SINGAPORE: The disruption to DBS’ digital banking services on May 5, 2023 was caused by human error, according to preliminary investigations by Singapore’s largest lender.

The bank found that “human error in coding the programme that was used for system maintenance” affected access to its online and automated teller machine (ATM) services for over six hours, said Senior Minister Tharman Shanmugaratnam on Wednesday (Jul 5).

“The error led to a significant reduction in system capacity, which in turn affected the system’s ability to process internet and mobile banking, electronic payment and ATM transactions,” said Mr Tharman in a written answer to a parliamentary question.

DBS initially said on May 5 that the disruption was caused by a “systems issue”, unrelated to an earlier day-long disruption in March.

According to the bank, the March disruption was caused by “inherent software bugs”, Mr Tharman noted on Wednesday.

CNA has reached out to DBS for more information.

Mr Tharman was responding to Member of Parliament Tan Wu Meng (People’s Action Party-Jurong), who had also asked what was being done to strengthen the reliability and resilience of retail banks’ digital services in Singapore.
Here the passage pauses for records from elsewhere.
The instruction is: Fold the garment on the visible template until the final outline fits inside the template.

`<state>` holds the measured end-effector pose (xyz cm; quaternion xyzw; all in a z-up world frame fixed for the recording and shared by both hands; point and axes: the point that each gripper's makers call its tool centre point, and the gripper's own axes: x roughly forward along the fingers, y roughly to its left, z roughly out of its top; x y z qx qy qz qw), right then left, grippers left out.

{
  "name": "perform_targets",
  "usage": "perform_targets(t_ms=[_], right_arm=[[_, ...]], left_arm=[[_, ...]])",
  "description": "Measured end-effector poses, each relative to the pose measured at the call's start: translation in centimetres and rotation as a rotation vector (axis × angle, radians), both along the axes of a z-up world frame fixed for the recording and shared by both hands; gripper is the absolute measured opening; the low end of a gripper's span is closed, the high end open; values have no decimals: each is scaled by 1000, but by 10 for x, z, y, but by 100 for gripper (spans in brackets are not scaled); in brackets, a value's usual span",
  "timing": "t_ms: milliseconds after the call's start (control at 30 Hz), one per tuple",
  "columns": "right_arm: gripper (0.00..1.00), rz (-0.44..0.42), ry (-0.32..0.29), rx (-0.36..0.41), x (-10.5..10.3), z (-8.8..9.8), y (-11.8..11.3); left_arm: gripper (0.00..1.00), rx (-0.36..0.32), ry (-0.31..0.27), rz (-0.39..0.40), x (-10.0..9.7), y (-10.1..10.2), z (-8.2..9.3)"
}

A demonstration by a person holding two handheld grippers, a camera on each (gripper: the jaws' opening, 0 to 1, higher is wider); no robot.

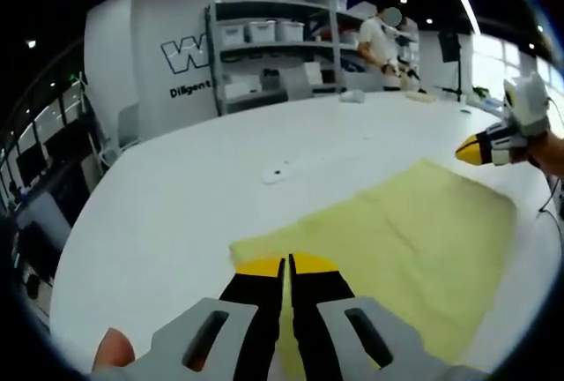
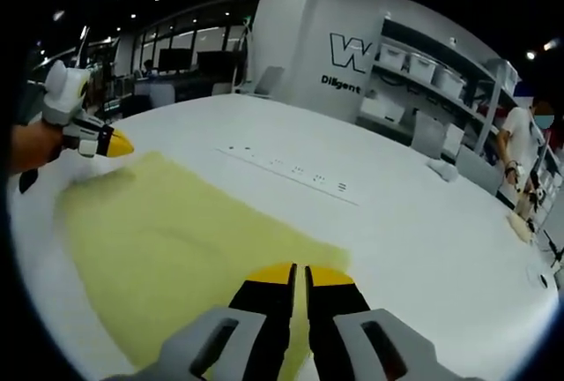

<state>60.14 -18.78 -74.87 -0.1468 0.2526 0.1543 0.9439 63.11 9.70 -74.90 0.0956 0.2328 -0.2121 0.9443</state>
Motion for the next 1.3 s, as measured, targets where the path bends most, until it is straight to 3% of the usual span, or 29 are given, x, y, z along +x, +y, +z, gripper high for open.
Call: perform_targets(t_ms=[333,767,1300], right_arm=[[3,7,-11,0,-25,10,1],[15,12,-14,11,-58,18,1],[30,32,0,30,-103,19,4]], left_arm=[[6,-4,-14,-11,-23,-7,12],[20,-41,-21,3,-54,-6,26],[37,-63,3,0,-106,-3,22]])
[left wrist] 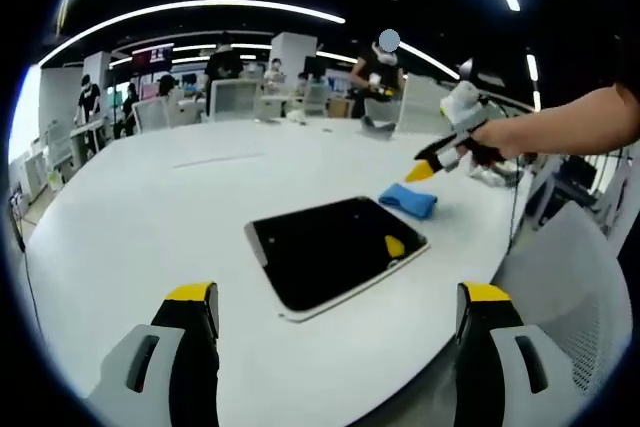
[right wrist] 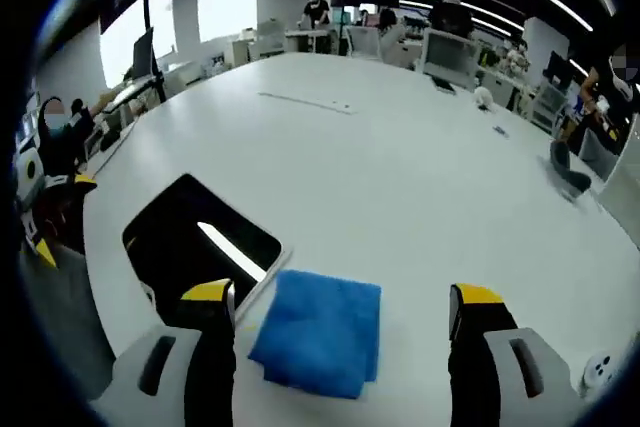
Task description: Wipe the mirror surface with the cleaning cloth until all visible marks leave the cleaned area.
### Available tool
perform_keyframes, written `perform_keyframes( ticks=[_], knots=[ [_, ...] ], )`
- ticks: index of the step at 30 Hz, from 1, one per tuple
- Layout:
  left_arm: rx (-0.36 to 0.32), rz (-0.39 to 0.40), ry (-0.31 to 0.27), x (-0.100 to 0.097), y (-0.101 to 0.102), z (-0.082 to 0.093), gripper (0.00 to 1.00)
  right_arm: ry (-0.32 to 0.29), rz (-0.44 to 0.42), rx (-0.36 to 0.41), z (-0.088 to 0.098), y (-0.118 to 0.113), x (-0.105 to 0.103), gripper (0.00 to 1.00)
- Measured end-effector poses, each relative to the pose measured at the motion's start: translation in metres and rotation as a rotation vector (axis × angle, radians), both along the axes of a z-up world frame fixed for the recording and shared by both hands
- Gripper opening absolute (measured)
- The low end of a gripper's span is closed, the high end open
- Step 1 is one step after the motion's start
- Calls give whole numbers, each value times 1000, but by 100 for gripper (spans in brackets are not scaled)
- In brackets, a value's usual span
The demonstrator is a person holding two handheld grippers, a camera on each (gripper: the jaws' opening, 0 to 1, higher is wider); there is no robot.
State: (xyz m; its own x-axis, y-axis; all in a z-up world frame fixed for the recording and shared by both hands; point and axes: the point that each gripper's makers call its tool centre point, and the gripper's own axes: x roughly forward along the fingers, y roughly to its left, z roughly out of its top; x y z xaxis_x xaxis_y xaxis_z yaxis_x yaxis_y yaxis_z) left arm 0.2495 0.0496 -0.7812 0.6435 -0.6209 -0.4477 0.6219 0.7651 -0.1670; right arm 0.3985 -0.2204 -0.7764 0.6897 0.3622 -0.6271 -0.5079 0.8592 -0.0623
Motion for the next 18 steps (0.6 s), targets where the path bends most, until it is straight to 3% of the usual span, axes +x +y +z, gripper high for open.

Mr Tharman noted the creation of a special committee to investigate the earlier March outage. This committee has been ordered by the Monetary Authority of Singapore (MAS) to extend its review to cover the latest incident, and to use qualified independent third parties. 

In May, DBS CEO Piyush Gupta said the committee review would be completed “as a matter of utmost priority” and that DBS would “implement all recommendations expeditiously”.